Ю.И. Бажора, В.И. Кресюн д. м. н., профессор, Л.А. Носкин , В.В. Годован, Д.Ю. Андронов, Б.А. Волошенков

Одесский государственный медицинский университет

Важными проблемами клинической токсикологии являются, во-первых, изучение механизмов действия токсикантов на различные уровни организации человеческого организма, поиск объективных и информативных критериев ранней диагностики патологических изменений в организме, возникающих на ранних этапах воздействия токсического вещества, а также доступный, объективный и надежный мониторинг значительных контингентов населения.

Известно, что большинство токсических веществ природного и искусственного происхождения, повреждая то или иное звено метаболизма, приводит к нарушению клеточных и органных функций, что в конечном итоге вызывает изменения в системе гомеостаза и развитие патологического процесса [1]. В связи с этим определенный интерес представляет применение в токсикологических исследованиях лазерной корреляционной спектроскопии (ЛКС).

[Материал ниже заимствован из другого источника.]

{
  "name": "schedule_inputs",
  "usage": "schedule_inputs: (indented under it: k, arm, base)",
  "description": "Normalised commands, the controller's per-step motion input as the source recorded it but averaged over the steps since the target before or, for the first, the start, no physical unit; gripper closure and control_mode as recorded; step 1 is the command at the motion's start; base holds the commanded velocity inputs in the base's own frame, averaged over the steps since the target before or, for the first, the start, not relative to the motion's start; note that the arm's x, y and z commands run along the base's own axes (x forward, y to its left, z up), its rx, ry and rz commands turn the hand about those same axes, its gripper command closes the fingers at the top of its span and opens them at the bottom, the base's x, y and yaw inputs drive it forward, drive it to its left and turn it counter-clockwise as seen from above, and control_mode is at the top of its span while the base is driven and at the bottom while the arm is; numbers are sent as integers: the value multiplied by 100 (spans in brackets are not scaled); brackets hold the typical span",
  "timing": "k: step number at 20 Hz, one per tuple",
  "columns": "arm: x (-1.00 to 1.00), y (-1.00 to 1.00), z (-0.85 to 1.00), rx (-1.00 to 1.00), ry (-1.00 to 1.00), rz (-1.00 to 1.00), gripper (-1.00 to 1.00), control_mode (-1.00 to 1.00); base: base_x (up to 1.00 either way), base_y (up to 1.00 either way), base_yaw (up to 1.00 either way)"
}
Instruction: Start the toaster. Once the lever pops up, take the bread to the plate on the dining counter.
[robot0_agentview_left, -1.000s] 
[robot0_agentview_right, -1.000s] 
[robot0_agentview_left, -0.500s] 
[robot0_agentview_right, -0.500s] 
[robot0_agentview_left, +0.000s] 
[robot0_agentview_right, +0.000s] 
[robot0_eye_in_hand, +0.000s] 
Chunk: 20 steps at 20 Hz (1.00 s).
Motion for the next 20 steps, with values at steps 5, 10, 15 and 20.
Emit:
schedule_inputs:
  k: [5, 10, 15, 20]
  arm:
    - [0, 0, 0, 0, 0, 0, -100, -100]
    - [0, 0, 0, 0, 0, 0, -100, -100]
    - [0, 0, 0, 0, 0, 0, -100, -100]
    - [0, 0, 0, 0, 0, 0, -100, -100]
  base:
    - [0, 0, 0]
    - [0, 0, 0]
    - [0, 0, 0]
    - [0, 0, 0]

В течение последних десятилетий ЛКС применяется в биологических ис-следованиях для определения гидродинамических размеров различных биоло-гических объектов, степени сольватирования и гидратирования сферических частиц. Применение ЛКС ограничивалось изучением монодисперсных систем заведомо известного состава. Анализу подвергались отдельные фракции, предварительно выделенные трудоемкими процедурами. В растворах и взвесях исследовали содержание желатина, глобулинов, ДНК, гликопротеидов [2—6].

Метод сразу же привлек внимание медиков, так как давал возможность подвергнуть исследованию нативные биологическое жидкости без какой-либо предварительной их обработки. Вместе с тем, для таких биологических жидкостей как плазма, сыворотка крови, лимфа и др., являющихся гетерогенными по своему составу средами, отсутствовал совершенный математический аппарат, который мог бы применяться для обработки полученных результатов и позволял получать достоверную информацию о составе многокомпонентных систем. Необходимы были адекватные методы математической обработки спектров квазиупругого рассеяния света в многокомпонентных полидисперсных системах. Подобная задача относится к классу обратных задач спектрального анализа с плохо обусловленной матрицей [7].

Один из подходов корреляционных функций основан на методе регуляризации, применение которого позволяет получить функцию распределения светорассеивающих частиц по их размерам в форме гистограммы (рис.1). По оси ординат гистограммы отражен вклад частиц в светорассеяние, а по оси абсцисс — размеры частиц (в нм), вычисляемые в рамках моделей жестких сфер. Такой подход сегодня представляется предпочтительным с точки зрения как полноты использования экспериментальных данных, так и возможности достаточно полной интерпретации результатов обработки.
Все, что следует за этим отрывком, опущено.